TASK ITEM - Repeat exactly, and only, the lines of the entries below from the one with "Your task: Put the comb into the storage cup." through the one with "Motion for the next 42", both ends included.

DATASET RECORDS -
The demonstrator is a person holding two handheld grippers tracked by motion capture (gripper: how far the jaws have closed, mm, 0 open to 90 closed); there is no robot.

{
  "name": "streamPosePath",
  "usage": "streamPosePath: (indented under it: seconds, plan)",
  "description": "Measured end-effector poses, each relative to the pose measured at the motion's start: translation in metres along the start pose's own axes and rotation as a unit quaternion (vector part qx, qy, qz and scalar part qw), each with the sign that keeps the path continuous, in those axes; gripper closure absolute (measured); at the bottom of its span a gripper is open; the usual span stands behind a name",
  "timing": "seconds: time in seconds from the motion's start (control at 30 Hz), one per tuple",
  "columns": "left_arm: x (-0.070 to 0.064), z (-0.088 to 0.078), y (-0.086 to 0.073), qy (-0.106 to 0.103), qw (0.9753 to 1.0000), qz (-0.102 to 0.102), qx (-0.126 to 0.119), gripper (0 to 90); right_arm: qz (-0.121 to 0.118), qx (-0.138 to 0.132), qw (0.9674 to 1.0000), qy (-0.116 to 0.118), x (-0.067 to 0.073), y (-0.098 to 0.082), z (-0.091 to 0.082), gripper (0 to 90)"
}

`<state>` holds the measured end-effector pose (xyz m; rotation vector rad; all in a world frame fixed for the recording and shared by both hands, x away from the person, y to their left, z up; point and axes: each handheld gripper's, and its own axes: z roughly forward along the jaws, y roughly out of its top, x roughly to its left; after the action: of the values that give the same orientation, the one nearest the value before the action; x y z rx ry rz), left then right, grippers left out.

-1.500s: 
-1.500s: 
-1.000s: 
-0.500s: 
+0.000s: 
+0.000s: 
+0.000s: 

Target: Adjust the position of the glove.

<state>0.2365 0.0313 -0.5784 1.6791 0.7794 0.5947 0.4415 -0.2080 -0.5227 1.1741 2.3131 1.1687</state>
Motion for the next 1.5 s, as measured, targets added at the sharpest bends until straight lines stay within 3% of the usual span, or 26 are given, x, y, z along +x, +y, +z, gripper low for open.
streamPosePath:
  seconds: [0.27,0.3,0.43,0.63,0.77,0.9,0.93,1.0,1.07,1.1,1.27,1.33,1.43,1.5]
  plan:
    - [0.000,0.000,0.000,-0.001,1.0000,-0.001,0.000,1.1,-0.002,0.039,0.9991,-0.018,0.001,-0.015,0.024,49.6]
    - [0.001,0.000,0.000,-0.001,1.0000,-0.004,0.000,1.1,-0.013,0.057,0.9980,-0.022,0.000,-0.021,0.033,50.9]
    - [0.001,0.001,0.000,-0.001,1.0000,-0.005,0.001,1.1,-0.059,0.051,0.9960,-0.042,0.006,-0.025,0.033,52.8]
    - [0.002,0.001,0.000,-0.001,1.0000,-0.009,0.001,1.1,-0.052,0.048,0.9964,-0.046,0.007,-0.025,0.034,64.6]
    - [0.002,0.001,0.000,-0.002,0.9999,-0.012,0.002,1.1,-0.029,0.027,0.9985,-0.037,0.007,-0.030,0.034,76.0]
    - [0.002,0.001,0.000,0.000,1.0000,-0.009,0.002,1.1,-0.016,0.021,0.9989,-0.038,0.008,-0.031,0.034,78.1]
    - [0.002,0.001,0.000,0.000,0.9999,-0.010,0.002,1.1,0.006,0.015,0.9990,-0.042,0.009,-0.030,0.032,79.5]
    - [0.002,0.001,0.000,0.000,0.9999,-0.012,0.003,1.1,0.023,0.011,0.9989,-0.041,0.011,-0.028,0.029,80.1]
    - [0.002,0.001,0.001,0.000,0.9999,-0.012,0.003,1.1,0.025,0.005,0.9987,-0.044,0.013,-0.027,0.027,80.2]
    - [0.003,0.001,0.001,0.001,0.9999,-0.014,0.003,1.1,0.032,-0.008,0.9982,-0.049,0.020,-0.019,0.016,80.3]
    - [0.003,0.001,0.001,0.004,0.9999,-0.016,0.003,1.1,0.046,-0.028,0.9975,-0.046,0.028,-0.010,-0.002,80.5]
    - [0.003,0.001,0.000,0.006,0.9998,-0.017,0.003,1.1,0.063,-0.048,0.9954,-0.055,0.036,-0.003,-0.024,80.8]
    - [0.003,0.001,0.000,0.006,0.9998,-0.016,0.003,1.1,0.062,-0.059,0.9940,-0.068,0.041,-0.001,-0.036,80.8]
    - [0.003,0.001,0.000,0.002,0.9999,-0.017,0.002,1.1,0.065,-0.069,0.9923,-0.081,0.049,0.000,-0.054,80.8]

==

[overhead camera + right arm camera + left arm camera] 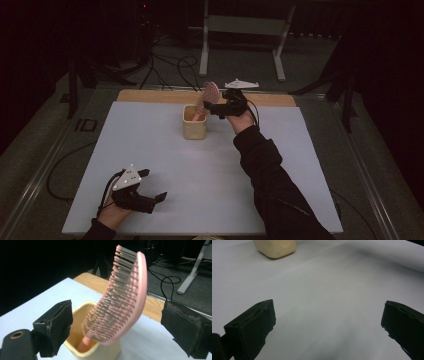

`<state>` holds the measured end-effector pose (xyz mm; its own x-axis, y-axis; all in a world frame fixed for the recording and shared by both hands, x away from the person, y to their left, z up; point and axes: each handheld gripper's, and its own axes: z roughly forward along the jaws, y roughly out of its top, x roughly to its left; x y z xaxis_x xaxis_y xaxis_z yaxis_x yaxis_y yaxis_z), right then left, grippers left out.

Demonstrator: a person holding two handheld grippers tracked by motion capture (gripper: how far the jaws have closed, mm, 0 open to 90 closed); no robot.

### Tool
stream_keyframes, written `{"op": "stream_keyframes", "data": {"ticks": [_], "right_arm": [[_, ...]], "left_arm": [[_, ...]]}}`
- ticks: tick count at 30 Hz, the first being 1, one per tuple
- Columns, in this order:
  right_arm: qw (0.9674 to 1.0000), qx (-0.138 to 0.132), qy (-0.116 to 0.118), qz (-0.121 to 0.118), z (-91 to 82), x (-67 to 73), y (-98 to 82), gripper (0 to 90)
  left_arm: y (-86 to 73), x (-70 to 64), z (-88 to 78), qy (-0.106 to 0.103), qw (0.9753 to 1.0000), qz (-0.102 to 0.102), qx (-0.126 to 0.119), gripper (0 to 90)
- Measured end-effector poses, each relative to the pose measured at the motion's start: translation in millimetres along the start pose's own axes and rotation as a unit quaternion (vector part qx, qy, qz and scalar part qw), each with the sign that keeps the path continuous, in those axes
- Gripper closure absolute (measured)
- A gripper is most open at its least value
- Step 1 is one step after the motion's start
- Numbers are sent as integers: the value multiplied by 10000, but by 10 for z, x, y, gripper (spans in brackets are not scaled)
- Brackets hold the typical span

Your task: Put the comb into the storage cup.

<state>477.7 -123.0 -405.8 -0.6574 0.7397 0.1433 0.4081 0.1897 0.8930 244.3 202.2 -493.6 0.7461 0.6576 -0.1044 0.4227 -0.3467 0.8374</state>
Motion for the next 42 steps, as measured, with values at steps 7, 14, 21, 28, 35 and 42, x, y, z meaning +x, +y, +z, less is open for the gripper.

SOLVED EXERCISE -
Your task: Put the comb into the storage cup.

<state>477.7 -123.0 -405.8 -0.6574 0.7397 0.1433 0.4081 0.1897 0.8930 244.3 202.2 -493.6 0.7461 0.6576 -0.1044 0.4227 -0.3467 0.8374</state>
Motion for the next 42 steps, as measured, with values at steps 7, 14, 21, 28, 35 and 42, x, y, z meaning +x, +y, +z, less is open for the gripper.

Nothing more is required for this exercise.